• **TRY IT**:
Your answer should be the full set of entries, given again without alteration.

(MATERIALS PROVIDED begins)

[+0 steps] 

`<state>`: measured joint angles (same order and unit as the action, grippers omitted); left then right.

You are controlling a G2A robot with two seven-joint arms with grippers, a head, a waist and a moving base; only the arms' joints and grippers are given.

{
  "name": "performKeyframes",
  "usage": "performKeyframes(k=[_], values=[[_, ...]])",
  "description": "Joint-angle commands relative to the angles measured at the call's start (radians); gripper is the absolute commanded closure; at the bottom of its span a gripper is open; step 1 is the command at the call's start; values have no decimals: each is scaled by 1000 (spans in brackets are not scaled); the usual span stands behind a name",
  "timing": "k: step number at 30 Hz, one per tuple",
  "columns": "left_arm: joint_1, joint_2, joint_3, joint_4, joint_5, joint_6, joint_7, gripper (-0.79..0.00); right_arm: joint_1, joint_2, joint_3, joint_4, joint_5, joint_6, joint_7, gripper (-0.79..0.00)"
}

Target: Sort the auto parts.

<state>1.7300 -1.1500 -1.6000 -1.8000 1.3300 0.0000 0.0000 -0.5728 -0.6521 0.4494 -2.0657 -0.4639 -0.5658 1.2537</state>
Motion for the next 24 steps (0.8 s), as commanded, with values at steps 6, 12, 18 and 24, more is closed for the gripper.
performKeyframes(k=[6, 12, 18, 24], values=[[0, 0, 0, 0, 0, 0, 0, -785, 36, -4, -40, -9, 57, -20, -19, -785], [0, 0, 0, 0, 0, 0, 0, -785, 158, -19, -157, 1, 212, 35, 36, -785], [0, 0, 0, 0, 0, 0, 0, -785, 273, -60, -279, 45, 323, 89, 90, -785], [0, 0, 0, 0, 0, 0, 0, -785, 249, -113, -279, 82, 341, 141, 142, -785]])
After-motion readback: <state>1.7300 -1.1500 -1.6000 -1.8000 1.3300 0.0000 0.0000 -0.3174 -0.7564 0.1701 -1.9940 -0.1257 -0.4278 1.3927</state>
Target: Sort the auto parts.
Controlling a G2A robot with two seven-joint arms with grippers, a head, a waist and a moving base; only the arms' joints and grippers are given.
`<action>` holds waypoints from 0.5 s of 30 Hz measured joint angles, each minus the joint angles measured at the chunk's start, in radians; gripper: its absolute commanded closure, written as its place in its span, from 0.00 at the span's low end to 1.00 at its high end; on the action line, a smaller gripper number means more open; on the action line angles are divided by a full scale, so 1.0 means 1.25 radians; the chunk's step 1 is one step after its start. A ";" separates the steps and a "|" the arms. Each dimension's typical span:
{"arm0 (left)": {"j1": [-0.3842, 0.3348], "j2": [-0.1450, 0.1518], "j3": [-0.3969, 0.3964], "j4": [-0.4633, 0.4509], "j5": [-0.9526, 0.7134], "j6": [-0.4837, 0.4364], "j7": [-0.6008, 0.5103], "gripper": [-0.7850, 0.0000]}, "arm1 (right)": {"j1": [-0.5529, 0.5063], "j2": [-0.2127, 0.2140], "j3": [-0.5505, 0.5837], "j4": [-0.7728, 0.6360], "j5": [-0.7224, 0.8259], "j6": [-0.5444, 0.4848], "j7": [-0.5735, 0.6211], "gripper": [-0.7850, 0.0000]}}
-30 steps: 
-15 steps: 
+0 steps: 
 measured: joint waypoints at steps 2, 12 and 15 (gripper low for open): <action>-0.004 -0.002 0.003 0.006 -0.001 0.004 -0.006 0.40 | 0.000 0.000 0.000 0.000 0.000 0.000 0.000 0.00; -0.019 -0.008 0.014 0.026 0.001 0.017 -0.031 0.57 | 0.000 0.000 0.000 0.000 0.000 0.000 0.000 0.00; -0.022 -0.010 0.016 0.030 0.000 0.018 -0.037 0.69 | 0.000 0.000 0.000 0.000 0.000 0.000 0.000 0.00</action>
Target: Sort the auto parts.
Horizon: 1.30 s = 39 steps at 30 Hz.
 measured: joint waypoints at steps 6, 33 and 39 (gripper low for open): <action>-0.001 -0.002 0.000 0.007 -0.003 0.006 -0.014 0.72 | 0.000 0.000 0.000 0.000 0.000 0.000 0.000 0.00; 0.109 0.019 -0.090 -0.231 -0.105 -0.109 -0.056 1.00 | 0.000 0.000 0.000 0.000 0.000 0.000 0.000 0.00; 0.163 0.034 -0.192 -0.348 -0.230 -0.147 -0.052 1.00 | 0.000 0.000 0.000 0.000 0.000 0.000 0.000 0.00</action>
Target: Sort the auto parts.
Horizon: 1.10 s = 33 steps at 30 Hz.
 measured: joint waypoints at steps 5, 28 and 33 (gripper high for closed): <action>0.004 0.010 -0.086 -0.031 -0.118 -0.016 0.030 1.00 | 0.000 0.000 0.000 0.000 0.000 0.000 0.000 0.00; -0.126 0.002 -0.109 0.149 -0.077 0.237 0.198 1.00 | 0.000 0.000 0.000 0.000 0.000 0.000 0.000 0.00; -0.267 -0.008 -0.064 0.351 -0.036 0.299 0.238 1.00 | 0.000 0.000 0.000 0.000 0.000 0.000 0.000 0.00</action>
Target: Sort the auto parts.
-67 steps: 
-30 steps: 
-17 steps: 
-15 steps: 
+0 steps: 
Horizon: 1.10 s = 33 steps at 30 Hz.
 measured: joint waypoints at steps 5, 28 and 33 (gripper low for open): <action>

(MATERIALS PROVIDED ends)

• **EXERCISE SOLUTION**:
[+0 steps] 

`<state>`: measured joint angles (same order and unit as the action, grippers omitted); left then right.

You are controlling a G2A robot with two seven-joint arms with grippers, a head, a waist and a moving base; only the arms' joints and grippers are given.

{
  "name": "performKeyframes",
  "usage": "performKeyframes(k=[_], values=[[_, ...]])",
  "description": "Joint-angle commands relative to the angles measured at the call's start (radians); gripper is the absolute commanded closure; at the bottom of its span a gripper is open; step 1 is the command at the call's start; values have no decimals: each is scaled by 1000 (spans in brackets are not scaled); the usual span stands behind a name",
  "timing": "k: step number at 30 Hz, one per tuple",
  "columns": "left_arm: joint_1, joint_2, joint_3, joint_4, joint_5, joint_6, joint_7, gripper (-0.79..0.00); right_arm: joint_1, joint_2, joint_3, joint_4, joint_5, joint_6, joint_7, gripper (-0.79..0.00)"
}

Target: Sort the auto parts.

<state>1.7300 -1.1500 -1.6000 -1.8000 1.3300 0.0000 0.0000 -0.5728 -0.6521 0.4494 -2.0657 -0.4639 -0.5658 1.2537</state>
Motion for the next 24 steps (0.8 s), as commanded, with values at steps 6, 12, 18 and 24, more is closed for the gripper.
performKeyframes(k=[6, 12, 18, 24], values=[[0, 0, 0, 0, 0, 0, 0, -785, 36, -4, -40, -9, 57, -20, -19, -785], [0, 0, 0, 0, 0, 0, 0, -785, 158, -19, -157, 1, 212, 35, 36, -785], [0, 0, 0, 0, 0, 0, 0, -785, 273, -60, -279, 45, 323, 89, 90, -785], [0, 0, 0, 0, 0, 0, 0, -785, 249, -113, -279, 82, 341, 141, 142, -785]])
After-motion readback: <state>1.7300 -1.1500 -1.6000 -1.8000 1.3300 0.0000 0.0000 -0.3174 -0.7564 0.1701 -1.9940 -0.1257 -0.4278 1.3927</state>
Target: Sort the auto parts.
Controlling a G2A robot with two seven-joint arms with grippers, a head, a waist and a moving base; only the arms' joints and grippers are given.
`<action>` holds waypoints from 0.5 s of 30 Hz measured joint angles, each minus the joint angles measured at the chunk's start, in radians; gripper: its absolute commanded closure, written as its place in its span, from 0.00 at the span's low end to 1.00 at its high end; on the action line, a smaller gripper number means more open; on the action line angles are divided by a full scale, so 1.0 means 1.25 radians; the chunk's step 1 is one step after its start. A ";" separates the steps and a "|" the arms. Each dimension's typical span:
{"arm0 (left)": {"j1": [-0.3842, 0.3348], "j2": [-0.1450, 0.1518], "j3": [-0.3969, 0.3964], "j4": [-0.4633, 0.4509], "j5": [-0.9526, 0.7134], "j6": [-0.4837, 0.4364], "j7": [-0.6008, 0.5103], "gripper": [-0.7850, 0.0000]}, "arm1 (right)": {"j1": [-0.5529, 0.5063], "j2": [-0.2127, 0.2140], "j3": [-0.5505, 0.5837], "j4": [-0.7728, 0.6360], "j5": [-0.7224, 0.8259], "j6": [-0.5444, 0.4848], "j7": [-0.5735, 0.6211], "gripper": [-0.7850, 0.0000]}}
-30 steps: 
-15 steps: 
+0 steps: 
 measured: joint waypoints at steps 2, 12 and 15 (gripper low for open): <action>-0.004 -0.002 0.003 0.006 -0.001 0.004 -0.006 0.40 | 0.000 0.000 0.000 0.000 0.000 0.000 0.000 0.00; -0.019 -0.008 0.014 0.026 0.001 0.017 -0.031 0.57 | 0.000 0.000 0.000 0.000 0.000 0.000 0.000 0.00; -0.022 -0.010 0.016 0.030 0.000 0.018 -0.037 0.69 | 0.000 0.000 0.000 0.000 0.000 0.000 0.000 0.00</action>
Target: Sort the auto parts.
Horizon: 1.30 s = 39 steps at 30 Hz.
 measured: joint waypoints at steps 6, 33 and 39 (gripper low for open): <action>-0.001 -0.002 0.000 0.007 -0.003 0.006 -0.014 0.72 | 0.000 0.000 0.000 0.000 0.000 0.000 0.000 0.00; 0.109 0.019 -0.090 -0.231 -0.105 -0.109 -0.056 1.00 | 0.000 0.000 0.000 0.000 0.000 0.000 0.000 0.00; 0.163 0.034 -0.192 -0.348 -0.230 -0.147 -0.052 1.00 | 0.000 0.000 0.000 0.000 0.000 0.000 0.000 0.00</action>
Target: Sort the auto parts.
Horizon: 1.10 s = 33 steps at 30 Hz.
 measured: joint waypoints at steps 5, 28 and 33 (gripper high for closed): <action>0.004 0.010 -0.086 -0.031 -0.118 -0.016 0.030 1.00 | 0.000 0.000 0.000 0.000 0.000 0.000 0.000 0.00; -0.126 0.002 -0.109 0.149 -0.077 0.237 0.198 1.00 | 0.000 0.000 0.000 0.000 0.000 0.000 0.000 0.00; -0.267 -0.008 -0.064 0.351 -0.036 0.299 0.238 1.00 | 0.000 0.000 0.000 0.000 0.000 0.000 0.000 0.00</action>
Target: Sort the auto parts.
-67 steps: 
-30 steps: 
-17 steps: 
-15 steps: 
+0 steps: 
Horizon: 1.10 s = 33 steps at 30 Hz.
 measured: joint waypoints at steps 5, 28 and 33 (gripper low for open): <action>

The exercise is done, and no more output is needed.